The Hyperfine Command-Line Benchmarking Tool skill uses sharkdp/hyperfine, a command-line utility for benchmarking programs with statistical analysis. With over 23,000 GitHub stars, Hyperfine is the standard tool developers and agent workflows use to measure and compare the performance of CLI commands, scripts, and compiled programs.

Hyperfine runs a command multiple times, collects timing data, and reports the mean, standard deviation, median, min, and max execution times. It automatically detects statistical outliers and warns when results may be unreliable. Warmup runs can be configured with --warmup N to ensure caches are populated before measurement begins. A preparation command (--prepare) runs before each timing iteration, useful for clearing caches or resetting state to ensure fair measurement.

Comparative benchmarking is where Hyperfine shines. Running hyperfine 'fd pattern' 'find . -name pattern' benchmarks both commands and produces a side-by-side comparison showing which is faster and by what factor. Parameterized benchmarks use --parameter-scan or --parameter-list to sweep across values, producing a matrix of results—for example, benchmarking a compression tool across different block sizes or thread counts.

Results export to JSON, CSV, Markdown, and AsciiDoc formats. The included Python scripts in the repository generate visualizations: histograms of individual run times, whisker plots comparing multiple benchmarks, and bar charts with confidence intervals. The JSON output includes all individual timing samples, enabling custom post-processing and integration with dashboards or CI performance tracking.

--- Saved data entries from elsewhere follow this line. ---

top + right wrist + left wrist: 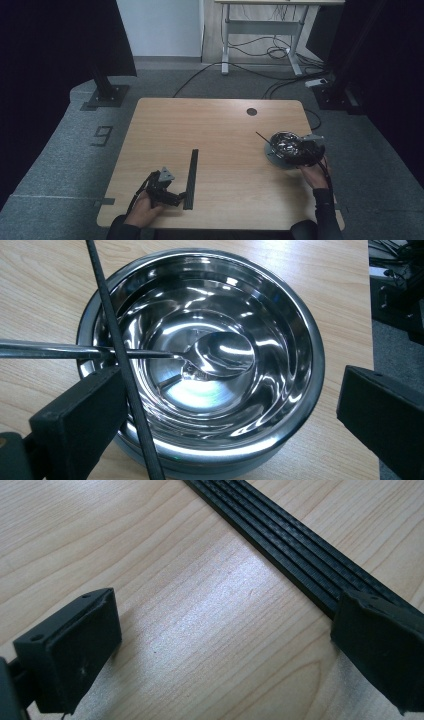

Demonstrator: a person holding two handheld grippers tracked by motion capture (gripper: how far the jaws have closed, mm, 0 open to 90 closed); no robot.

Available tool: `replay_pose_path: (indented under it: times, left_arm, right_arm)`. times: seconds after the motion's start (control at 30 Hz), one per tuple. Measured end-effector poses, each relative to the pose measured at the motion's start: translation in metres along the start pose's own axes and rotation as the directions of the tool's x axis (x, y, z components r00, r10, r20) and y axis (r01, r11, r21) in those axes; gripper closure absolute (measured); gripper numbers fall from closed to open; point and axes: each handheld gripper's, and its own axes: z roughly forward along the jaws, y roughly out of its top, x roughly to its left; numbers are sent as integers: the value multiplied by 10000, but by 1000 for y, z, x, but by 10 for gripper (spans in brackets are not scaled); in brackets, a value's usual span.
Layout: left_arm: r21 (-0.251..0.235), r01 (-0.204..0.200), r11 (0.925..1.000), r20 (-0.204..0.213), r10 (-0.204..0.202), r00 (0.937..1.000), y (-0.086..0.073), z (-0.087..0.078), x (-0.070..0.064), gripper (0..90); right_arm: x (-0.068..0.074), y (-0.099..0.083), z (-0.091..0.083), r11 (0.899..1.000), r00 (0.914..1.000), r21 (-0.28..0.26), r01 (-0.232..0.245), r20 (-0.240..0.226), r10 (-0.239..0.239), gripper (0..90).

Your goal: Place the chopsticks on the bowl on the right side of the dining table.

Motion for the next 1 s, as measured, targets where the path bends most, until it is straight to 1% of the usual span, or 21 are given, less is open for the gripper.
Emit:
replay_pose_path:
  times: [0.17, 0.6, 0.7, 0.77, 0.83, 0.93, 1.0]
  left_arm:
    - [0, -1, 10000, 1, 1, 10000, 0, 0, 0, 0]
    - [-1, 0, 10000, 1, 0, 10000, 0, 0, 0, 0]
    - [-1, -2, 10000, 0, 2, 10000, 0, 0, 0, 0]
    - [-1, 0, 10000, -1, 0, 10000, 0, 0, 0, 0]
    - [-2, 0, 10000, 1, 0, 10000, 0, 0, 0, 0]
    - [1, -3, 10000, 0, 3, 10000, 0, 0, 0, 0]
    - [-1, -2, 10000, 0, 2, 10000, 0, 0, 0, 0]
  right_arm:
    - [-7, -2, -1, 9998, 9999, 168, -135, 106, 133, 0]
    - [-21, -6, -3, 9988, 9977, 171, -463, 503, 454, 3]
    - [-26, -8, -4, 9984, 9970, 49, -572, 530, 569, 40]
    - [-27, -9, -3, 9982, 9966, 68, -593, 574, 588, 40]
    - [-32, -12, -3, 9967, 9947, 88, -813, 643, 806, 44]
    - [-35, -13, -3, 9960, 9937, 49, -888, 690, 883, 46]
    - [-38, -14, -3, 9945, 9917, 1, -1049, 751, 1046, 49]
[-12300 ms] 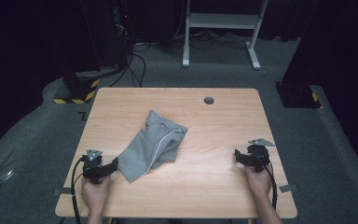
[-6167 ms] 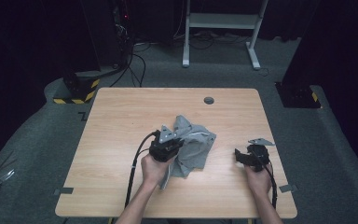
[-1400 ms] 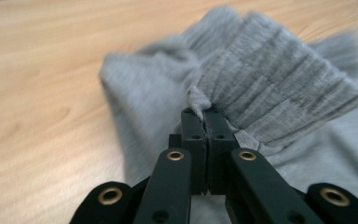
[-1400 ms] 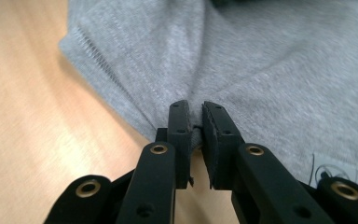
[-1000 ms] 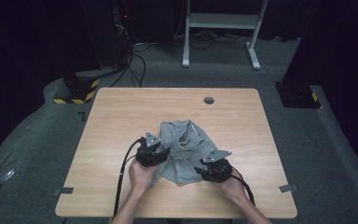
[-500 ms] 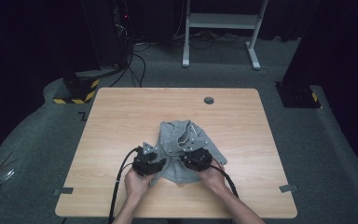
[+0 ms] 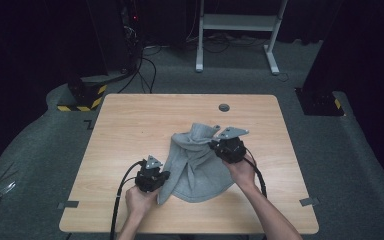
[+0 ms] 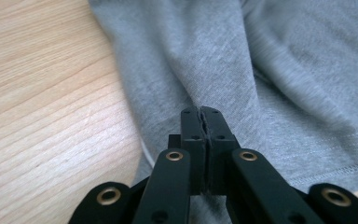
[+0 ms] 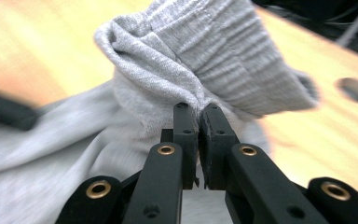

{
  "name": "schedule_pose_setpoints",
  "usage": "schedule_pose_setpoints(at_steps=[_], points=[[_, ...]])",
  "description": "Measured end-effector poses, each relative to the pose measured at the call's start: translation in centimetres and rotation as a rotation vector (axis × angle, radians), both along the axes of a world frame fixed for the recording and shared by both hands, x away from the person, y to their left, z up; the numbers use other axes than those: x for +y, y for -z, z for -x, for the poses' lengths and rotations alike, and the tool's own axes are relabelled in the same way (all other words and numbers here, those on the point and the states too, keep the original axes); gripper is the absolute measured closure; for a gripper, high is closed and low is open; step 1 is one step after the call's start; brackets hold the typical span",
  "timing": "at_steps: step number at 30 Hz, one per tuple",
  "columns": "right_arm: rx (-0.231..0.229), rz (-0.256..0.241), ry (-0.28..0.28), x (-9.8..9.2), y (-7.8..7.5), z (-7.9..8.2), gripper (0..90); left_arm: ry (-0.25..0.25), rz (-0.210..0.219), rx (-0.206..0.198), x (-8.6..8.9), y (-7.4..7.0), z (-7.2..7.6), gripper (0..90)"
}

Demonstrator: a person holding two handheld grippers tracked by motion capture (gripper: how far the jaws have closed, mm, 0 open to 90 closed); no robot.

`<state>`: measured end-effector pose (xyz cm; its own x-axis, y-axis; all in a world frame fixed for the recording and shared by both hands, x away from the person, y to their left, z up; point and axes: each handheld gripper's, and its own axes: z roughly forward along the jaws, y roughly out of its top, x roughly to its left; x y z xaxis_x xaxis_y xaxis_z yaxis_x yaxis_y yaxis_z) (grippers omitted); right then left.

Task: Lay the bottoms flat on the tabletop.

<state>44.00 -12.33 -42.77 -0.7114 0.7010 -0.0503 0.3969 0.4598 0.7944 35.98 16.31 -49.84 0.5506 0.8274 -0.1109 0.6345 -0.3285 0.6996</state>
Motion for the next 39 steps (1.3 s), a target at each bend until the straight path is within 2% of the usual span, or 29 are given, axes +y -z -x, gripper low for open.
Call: schedule_pose_setpoints(at_steps=[3,5,7,8,12,15,17,20,21,24,25,26,30,31,32,36,37,39], points=[[0.041,0.015,0.064,-0.4,0.5,-1.9,85.4,-0.023,0.002,0.007,0.4,0.4,-0.1,88.1],[0.085,0.072,0.095,-0.2,2.0,-3.1,83.5,-0.045,0.012,0.011,0.6,0.5,-0.2,86.7],[0.108,0.103,0.1,0.0,2.9,-3.4,77.8,-0.068,0.019,0.001,0.6,0.4,-0.1,80.7],[0.107,0.1,0.102,0.0,3.1,-3.4,73.4,-0.075,0.016,-0.01,0.6,0.3,-0.1,76.8],[0.092,0.03,0.099,-0.8,2.6,-2.2,54.2,-0.079,0.021,-0.047,-0.1,-0.2,-0.1,56.7],[0.08,-0.011,0.104,-2.1,2.4,-0.7,49.8,-0.063,0.016,-0.062,-1.1,-0.4,-0.3,49.6],[0.089,-0.01,0.092,-2.7,2.8,0.1,48.6,-0.057,0.015,-0.067,-1.5,-0.3,-0.3,47.2],[0.116,0.022,0.052,-2.8,4.1,1.2,48.6,-0.046,0.016,-0.064,-2.6,0.1,-0.8,46.1],[0.12,0.032,0.038,-2.7,4.5,1.3,48.6,-0.051,0.0,-0.067,-3.0,0.4,-1.0,46.0],[0.172,0.045,0.0,-1.5,6.0,1.3,48.5,-0.057,-0.019,-0.061,-3.3,0.8,-1.4,48.4],[0.172,0.045,0.0,-1.5,6.0,1.3,48.5,-0.058,-0.029,-0.052,-3.5,1.0,-1.7,48.4],[0.204,0.054,-0.033,-0.1,6.8,1.2,48.6,-0.053,-0.048,-0.044,-3.7,1.3,-1.9,55.5],[0.188,0.165,-0.059,2.3,8.1,1.3,56.6,-0.047,-0.036,-0.026,-3.2,1.1,-2.3,76.2],[0.188,0.165,-0.059,2.3,8.1,1.3,56.6,-0.047,-0.036,-0.026,-3.2,1.1,-2.3,80.3],[0.176,0.165,-0.065,2.6,8.1,1.3,69.6,-0.044,-0.045,-0.029,-3.1,0.8,-2.4,83.8],[0.17,0.214,-0.107,2.4,7.8,1.4,85.9,-0.036,-0.04,-0.045,-3.0,0.1,-2.3,86.4],[0.161,0.229,-0.123,2.3,7.7,1.6,87.0,-0.036,-0.04,-0.045,-3.0,0.1,-2.3,86.5],[0.156,0.236,-0.134,1.8,7.3,1.9,87.7,-0.048,-0.009,-0.067,-2.4,-0.6,-2.0,86.6]])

Setup and cleanup commands bracket the entire benchmark session. The --shell flag controls which shell interprets commands (or --shell=none for direct execution without shell overhead). The --min-runs and --max-runs flags control sample size. Hyperfine is written in Rust, distributed via apt, brew, cargo, conda, and direct binary download, and dual-licensed under Apache 2.0 and MIT. For any agent that needs to measure performance—comparing tool versions, validating optimization work, or profiling build times—Hyperfine provides rigorous, reproducible measurements.